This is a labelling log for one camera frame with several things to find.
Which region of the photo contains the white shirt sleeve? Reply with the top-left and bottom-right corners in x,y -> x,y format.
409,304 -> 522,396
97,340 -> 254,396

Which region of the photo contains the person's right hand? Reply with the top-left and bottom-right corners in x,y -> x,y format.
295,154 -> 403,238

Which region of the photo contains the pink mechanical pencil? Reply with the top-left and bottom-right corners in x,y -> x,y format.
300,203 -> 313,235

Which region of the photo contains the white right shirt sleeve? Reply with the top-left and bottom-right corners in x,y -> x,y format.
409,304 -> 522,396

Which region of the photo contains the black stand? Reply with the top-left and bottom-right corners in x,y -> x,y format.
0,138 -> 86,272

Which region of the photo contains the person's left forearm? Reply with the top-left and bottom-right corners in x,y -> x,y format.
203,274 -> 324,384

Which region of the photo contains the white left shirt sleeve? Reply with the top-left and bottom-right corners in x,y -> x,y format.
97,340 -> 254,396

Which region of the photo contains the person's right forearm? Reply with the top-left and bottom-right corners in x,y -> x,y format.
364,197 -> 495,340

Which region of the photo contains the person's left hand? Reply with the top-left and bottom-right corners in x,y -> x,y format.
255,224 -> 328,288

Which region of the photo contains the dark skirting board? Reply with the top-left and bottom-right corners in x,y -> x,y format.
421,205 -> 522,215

━━━━━━━━━━━━━━━━

# The problem:
Every record above is to be transcribed exactly.

# Problem solution:
This is a labelling log for one camera frame with several things to find.
Which region of the photo contains the white shirt sleeve? Reply with the top-left and bottom-right corners in x,y -> x,y format.
409,304 -> 522,396
97,340 -> 254,396

Which region of the photo contains the person's right hand? Reply with the top-left and bottom-right corners in x,y -> x,y format.
295,154 -> 403,238

Which region of the photo contains the pink mechanical pencil? Reply with the top-left and bottom-right corners in x,y -> x,y format.
300,203 -> 313,235

Which region of the photo contains the white right shirt sleeve? Reply with the top-left and bottom-right corners in x,y -> x,y format.
409,304 -> 522,396

Which region of the photo contains the black stand? Reply with the top-left and bottom-right corners in x,y -> x,y format.
0,138 -> 86,272

Which region of the photo contains the person's left forearm? Reply with the top-left and bottom-right corners in x,y -> x,y format.
203,274 -> 324,384

Which region of the photo contains the white left shirt sleeve? Reply with the top-left and bottom-right corners in x,y -> x,y format.
97,340 -> 254,396

Which region of the photo contains the person's right forearm? Reply with the top-left and bottom-right corners in x,y -> x,y format.
364,197 -> 495,340

Which region of the photo contains the person's left hand? Reply with the top-left and bottom-right corners in x,y -> x,y format.
255,224 -> 328,288

Which region of the photo contains the dark skirting board? Reply with the top-left and bottom-right corners in x,y -> x,y format.
421,205 -> 522,215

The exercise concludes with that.